3. “We lacked the execution capability”—we did not have the right people or the right capabilities to achieve our goals.

The Lean startup methodology can help to mitigate the risks involved in the first two types of failures and help to recognize the third failure early on.

Test the Market – Validate Your Products and Services

Companies expand into new markets for many different reasons. Some have expansion goals from the early stages of their business, while others expand out of necessity to stay competitive, or because customers pull them into a new market. Whatever the reason, new markets need to be chosen through careful and thoughtful consideration. One of the key principles of Lean startup is market testing and validating all of your assumptions including your product early and often. When you are expanding into a new market you probably already have a product; however, you will still likely need to test the market, which often includes adapting your product(s) and marketing to the new market.

One way startups going through the top accelerators throughout world are being taught to test products, marketing, and other ‘unknowns’ is using a testing methodology called Empathy Interviews, which is a part of the Lean Design and Lean Startup approach where you interview your target market questions to learn more. The goal is to identify the unknowns prior to your expansion and collect as much data as possible to help you make better decisions before you spend time and money. While in-person interviews are great, Zoom or video interviews are probably easier to set up now.

Often your product will need to be adapted somewhat to be successful, this is called ‘localization’, and you can learn more about product localization through the Globig Knowledge Base. Product localization can include things such as technical capabilities, language, cultural, and legal localization. In markets with a very different culture from your own, product adjustments may be significant.
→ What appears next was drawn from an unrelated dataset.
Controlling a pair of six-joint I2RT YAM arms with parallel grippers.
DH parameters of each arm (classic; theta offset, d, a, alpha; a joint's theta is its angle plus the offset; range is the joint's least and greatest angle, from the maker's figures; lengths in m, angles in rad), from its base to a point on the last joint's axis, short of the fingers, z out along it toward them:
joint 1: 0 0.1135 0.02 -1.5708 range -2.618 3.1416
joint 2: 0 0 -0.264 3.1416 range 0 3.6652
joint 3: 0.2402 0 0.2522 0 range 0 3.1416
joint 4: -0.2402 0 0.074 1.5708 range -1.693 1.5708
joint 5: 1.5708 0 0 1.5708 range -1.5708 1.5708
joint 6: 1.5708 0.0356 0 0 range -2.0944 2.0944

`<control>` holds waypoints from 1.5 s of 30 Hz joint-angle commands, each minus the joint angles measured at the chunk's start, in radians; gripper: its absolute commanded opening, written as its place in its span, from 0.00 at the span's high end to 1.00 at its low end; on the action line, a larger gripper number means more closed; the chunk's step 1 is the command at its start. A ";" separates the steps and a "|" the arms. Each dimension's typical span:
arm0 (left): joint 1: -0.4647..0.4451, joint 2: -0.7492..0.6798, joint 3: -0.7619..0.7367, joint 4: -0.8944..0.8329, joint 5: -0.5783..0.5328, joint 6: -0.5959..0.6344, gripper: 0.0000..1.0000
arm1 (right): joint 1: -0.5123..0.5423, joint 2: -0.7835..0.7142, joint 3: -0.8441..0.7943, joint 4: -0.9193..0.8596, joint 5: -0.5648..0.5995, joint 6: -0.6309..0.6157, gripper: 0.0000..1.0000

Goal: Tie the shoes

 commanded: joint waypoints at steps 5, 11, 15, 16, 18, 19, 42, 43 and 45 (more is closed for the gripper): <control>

Keep in mind, many countries are not forgiving about mistakes, so it is better to have done your research and made initial adjustments before you enter the new market. Those adjustments are what you should be testing prior to, during your launch, and throughout your engagement. The faster you test your product and marketing strategies and make further adjustments, the more successful you will be in your new market.

The best way to enter a new, foreign market is with a light footprint. Some of the best ways to go abroad with a light footprint including testing before you go, considering alternative business models, working with a Professional Employer Organization, working out of a co-working space, and using a virtual office and phone number. Each of these is discussed below.

Consider Alternative Business Models – Your First Option Might Not Work

One of the cheapest and fastest ways to expand into a new, foreign market is to consider alternative business models. It is highly unlikely that creating an entity is the best initial option for most companies. There are a number of other options that do not include the time and money commitment that entity creation entails. One common way many small and medium sized businesses enter a new market is through e-commerce on their own website. Although this model does require significant logistical strategy and maybe some legal adjustments, you don’t necessarily need to send or hire employees overseas and open up shop.

Other options include hiring sales representatives, setting up distributorships, licensing your product (or service), and franchising your business abroad. Learn more about alternative business models in Globig’s article on 6 Ways to do Business in Other Countries Without Setting up an Office or Entity.

Work with a Professional Employer Organization For Hiring

Working with a Professional Employer Organization (PEO) firm is another good option to enter a new market with a light footprint. PEO firms offer HR management and benefits services and a variety of employee management services, including employee benefits, payroll and workers’ compensation, recruiting, risk/safety management, and training and development. When you work with a PEO firm you essentially create a co-employment model, under which the PEO becomes the employer of record and you retain control of your employees’ day-to-day activities.

Working with a PEO firm is very common and highly advantageous to SMBs during their initial expansion abroad. You can work with a PEO firm to send your employees abroad or to hire local employees. The biggest advantage to working with a PEO firm is in the sharing of legal responsibilities, meaning you will not face the threat, impact of, and difficulty with compliance with foreign laws and regulations alone. A good PEO firm will help you stay within the confines of the law. Furthermore, because PEO firms have so many “employees,” they have access to large networks, which often means more access to and lower costs for employee benefits, such as group insurance. For this reason, some companies, particularly small companies, work with PEO firms even within their home country.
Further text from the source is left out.